■ About this task
Reproduce only the lines that run from the line with "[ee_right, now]" to the last line of the material, both ends included, exactly as they appear.

_ _ _

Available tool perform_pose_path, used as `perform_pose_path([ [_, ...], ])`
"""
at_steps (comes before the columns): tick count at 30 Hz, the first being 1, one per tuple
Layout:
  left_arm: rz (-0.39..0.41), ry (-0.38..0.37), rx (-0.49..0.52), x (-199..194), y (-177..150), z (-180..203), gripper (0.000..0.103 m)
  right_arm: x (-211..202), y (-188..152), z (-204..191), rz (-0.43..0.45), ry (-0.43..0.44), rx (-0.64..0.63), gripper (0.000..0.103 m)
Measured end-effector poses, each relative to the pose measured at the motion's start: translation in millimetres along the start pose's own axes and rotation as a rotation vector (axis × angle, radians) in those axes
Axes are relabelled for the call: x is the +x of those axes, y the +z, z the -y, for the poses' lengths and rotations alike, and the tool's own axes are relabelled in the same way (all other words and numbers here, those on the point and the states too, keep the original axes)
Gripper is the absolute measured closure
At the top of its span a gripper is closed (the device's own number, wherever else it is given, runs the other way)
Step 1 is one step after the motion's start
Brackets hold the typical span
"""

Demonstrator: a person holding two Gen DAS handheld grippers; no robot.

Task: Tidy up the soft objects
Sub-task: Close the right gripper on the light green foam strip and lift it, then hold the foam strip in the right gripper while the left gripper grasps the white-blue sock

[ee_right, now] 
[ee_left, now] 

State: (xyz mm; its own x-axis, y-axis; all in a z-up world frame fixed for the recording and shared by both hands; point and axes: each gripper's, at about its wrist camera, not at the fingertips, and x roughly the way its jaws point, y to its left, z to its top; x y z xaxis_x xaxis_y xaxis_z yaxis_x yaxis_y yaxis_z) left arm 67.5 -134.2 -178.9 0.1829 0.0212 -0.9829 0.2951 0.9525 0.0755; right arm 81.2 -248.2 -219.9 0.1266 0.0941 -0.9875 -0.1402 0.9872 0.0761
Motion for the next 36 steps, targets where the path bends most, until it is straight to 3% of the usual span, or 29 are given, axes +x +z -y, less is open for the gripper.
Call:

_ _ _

■ The answer
[ee_right, now] 
[ee_left, now] 

State: (xyz mm; its own x-axis, y-axis; all in a z-up world frame fixed for the recording and shared by both hands; point and axes: each gripper's, at about its wrist camera, not at the fingertips, and x roughly the way its jaws point, y to its left, z to its top; x y z xaxis_x xaxis_y xaxis_z yaxis_x yaxis_y yaxis_z) left arm 67.5 -134.2 -178.9 0.1829 0.0212 -0.9829 0.2951 0.9525 0.0755; right arm 81.2 -248.2 -219.9 0.1266 0.0941 -0.9875 -0.1402 0.9872 0.0761
Motion for the next 36 steps, targets where the path bends most, until it is straight to 3% of the usual span, or 29 are given, axes +x +z -y, less is open for the gripper.
Call:

That concludes the response.